What are the actual top skills or specific prompting techniques for getting Claude Code to optimize really messy SQL queries without it constantly hallucinating table structures? I am honestly starting to panic a bit because I am at a small logistics startup here in Chicago and I have this massive deadline by Friday to get our main reporting dashboard running faster. The queries I am dealing with are absolute monsters, like 300 to 400 lines of nested CTEs and joins that look like spaghetti and my boss is breathing down my neck because the reports are timing out for our biggest client. I did some research and read that providing the EXPLAIN ANALYZE output is supposed to help but when I try that with the Claude CLI it just seems to get overwhelmed and starts suggesting indexes that I already have in place or it tries to use columns that don't even exist in our Postgres schema. I also saw some people saying you should use the system prompt to define the schema first but our schema is so huge it hits the token limit or just gets some of the foreign key relationships backwards and then the whole thing is useless. I really need to know if there is a way to get it to better understand the execution plan or if I should be breaking the queries down into smaller chunks for it to analyze one by one though that feels like it might miss the big picture of why the query is slow in the first place. I dont have the budget to bring in a consultant so I am basically banking on the AI to help me survive this week. Are there specific flags or a way to pipe the database metadata more effectively so it stops guessing? I feel like I am missing some secret sauce here...

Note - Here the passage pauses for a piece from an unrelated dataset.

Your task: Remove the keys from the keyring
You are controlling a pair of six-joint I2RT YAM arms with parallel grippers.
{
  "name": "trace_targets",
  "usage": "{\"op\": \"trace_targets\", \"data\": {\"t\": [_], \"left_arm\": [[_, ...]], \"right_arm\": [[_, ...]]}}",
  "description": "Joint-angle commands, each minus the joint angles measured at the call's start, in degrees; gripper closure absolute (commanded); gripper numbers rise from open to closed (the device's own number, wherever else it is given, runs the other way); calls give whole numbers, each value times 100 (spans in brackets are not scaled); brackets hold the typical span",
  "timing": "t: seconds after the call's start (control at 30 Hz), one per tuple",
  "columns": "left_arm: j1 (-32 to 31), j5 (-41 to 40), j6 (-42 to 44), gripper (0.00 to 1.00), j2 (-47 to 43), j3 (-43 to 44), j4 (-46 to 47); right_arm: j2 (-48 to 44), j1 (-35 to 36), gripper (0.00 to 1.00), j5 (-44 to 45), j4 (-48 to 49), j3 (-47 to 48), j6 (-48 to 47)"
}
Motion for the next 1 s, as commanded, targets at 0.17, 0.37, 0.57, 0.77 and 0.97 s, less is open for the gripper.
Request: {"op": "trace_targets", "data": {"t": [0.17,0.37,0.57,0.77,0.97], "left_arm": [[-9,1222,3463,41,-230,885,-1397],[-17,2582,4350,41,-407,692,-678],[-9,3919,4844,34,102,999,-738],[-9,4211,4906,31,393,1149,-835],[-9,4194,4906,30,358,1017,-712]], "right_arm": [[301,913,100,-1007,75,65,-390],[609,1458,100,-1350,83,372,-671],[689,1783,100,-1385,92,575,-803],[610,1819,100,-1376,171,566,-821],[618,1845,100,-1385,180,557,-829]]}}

I have been really happy with being more surgical about what I feed the CLI lately. I was so satisfied when I stopped dumping the whole schema and just used DBeaver Ultimate Edition v24.1 to grab the DDL for only the tables in that specific CTE.

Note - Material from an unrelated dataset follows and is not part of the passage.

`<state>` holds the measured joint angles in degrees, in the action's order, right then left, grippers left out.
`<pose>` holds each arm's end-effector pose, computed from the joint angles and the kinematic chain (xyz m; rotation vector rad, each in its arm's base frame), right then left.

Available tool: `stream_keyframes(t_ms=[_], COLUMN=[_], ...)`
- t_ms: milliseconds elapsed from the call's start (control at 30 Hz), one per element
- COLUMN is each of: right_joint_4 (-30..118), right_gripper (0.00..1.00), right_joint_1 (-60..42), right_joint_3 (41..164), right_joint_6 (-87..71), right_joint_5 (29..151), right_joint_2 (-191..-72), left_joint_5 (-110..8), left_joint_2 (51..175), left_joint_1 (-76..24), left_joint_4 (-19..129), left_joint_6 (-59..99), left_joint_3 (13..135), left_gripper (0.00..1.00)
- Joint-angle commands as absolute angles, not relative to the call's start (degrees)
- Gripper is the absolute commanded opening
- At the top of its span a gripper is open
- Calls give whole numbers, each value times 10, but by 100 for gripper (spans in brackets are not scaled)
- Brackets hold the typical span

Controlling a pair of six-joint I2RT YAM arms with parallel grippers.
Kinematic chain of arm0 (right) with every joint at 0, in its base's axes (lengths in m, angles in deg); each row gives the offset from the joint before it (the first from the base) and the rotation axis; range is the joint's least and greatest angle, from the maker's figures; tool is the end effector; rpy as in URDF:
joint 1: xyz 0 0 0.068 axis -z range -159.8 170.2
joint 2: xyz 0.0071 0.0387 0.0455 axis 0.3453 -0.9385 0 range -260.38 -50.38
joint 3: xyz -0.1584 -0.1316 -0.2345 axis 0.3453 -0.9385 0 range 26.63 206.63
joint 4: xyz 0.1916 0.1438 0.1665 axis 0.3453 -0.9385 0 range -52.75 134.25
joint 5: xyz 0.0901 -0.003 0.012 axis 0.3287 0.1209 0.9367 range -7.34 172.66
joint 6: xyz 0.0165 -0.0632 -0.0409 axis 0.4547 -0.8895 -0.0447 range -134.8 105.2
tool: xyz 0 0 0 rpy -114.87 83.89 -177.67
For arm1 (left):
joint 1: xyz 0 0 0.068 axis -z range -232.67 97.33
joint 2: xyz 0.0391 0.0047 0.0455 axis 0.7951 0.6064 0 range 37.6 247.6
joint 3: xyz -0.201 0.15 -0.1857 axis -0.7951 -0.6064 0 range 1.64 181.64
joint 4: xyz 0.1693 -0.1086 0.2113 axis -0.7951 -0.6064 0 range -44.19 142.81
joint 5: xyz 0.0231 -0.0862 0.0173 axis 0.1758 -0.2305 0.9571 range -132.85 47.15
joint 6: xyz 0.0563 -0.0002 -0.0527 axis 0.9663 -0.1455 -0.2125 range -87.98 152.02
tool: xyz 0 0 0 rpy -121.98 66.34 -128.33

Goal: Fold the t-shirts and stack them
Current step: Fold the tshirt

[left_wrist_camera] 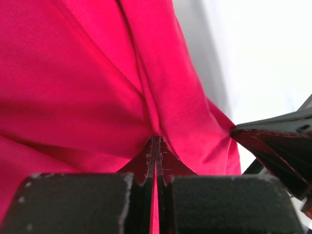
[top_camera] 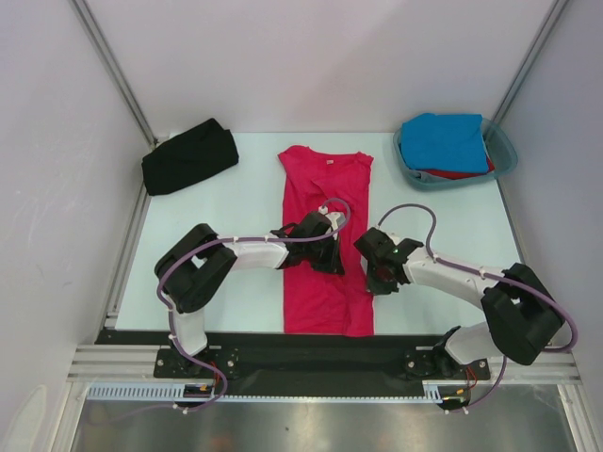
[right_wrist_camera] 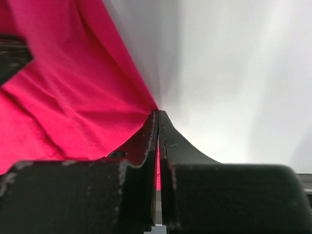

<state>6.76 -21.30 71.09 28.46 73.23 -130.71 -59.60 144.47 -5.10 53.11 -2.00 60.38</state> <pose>0.2081 0.1697 0.1669 0.0772 2.8144 0.1059 0.2760 -0.3300 0.1371 0.4544 2.5719 -0.9475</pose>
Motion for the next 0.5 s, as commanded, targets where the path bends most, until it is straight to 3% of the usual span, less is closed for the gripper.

> I also saw some people saying you should use the system prompt to define the schema first but our schema is so huge it hits the token limit Man, I've been in that exact spot back when I was managing a warehouse database that felt like it was basically held together with duct tape. In my experience, throwing the whole schema at Anthropic Claude 3.5 Sonnet is a recipe for disaster because it starts hallucinating relationships once the context window gets crowded. What worked for me was using a tool like SchemaCrawler Database Discovery Tool to extract only the relevant DDL for the tables actually used in those nested CTEs. Dont let it see the whole world. I found that piping just the DDL for the specific tables—not the whole DB—into the Claude CLI prevents those phantom column errors. I once tried to optimize a 500-line monster by just pasting it all, and it literally invented a column that cost me three hours of debugging. Honestly, feed it the schema for just the tables in the query and ask it to look at predicate pushdown first. Its way safer.